«Il dit à son seigneur: «Nous nous garderons bien de les laisser partir, avant que nous ne soyons prêts à les suivre nous-mêmes sept nuits après leur départ. Si quelqu'un nous veut du mal, nous en serons ainsi mieux instruits.
«Et par suite dame Kriemhilt ne pourra se préparer à nous faire éprouver du dommage par ses instigations.

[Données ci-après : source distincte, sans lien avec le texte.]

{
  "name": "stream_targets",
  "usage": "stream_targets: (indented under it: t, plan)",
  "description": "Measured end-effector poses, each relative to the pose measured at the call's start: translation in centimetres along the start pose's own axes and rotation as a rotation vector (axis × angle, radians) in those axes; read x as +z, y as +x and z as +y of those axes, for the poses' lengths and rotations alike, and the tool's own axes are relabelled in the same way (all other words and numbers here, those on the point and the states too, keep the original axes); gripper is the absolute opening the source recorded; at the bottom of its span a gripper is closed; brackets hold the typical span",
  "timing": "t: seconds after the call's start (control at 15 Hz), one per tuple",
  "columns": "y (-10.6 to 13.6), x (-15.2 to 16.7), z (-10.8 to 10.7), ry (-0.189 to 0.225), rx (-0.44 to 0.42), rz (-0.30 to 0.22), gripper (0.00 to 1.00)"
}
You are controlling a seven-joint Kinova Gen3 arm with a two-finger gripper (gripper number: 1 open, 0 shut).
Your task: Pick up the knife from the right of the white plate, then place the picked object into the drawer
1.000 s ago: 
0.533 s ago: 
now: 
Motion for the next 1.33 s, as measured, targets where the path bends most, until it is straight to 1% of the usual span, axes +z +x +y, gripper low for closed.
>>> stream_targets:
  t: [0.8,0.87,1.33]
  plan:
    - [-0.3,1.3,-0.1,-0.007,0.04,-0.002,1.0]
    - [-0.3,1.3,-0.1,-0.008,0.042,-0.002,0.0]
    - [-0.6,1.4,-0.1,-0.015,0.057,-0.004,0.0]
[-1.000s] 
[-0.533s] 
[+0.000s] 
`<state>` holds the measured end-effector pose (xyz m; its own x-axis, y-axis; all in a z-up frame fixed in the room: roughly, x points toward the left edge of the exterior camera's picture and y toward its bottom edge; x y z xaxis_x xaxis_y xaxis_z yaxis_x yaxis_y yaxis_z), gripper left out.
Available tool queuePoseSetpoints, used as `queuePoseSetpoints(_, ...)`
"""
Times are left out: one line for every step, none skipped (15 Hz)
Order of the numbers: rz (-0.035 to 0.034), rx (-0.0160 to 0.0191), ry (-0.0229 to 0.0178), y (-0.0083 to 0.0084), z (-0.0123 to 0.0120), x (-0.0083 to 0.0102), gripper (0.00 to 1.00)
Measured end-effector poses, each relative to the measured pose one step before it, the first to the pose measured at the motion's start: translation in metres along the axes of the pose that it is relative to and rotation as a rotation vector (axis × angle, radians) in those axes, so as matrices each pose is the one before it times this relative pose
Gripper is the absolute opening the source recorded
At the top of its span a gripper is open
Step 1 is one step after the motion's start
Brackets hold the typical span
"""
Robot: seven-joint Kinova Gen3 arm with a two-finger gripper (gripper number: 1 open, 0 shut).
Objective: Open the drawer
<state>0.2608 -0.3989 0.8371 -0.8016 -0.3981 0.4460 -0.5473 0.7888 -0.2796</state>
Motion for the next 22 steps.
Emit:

Et si elle en a le dessein, il pourra lui en coûter cher; nous conduirons avec nous vers les Hiunen tant d'hommes d'élite!»
«Les boucliers, les selles et tous les habillements qu'ils voulaient emporter dans le royaume d'Etzel étaient prêts pour tous ces guerriers hardis. On convoqua les envoyés de Kriemhilt en présence de Gunther.
«Quand ces messagers furent venus, Gêrnôt prit la parole: «Le Roi veut se rendre à l'invitation d'Etzel. Nous irons volontiers à la fête qu'il prépare, afin de voir notre sœur; n'ayez nul doute à cet égard.»
Le roi Gunther parla: «Pouvez-vous bien nous dire quand a lieu la fête et vers quel jour il nous faut y aller?» Swemel répondit: «En vérité, la fête est fixée au prochain solstice d'été.»
«Le roi les autorisa (ce qui n'était pas encore arrivé), s'ils désiraient voir dame Brunhilt, à se présenter devant elle de son consentement. Mais Volkêr s'y opposa pour l'amour de sa maîtresse.
«Ma dame Brunhilt n'est pas aujourd'hui en assez bonne disposition pour vous recevoir, dit le brave chevalier; attendez jusqu'à demain et on vous introduira près d'elle.» Quand ils comptaient la voir, cela ne pouvait jamais se faire.
«L'opulent roi, qui était très-bienveillant pour les messagers, leur fit porter, par grande générosité, de l'or sur de larges boucliers; il en possédait beaucoup! Leurs amis leur faisaient aussi de superbes présents.
«Gîselher et Gêrnôt, Gêre et Ortwîn faisaient voir combien ils étaient bons. Ils offrirent également aux messagers de riches présents que ceux-ci n'osèrent accepter, à cause de leur maître.
«Swemel dit alors au roi: «Seigneur roi, laissez là ces présents en votre pays; car nous ne pouvons rien emporter; notre maître nous a défendu d'accepter des dons, et en effet nous n'en avons guère besoin.»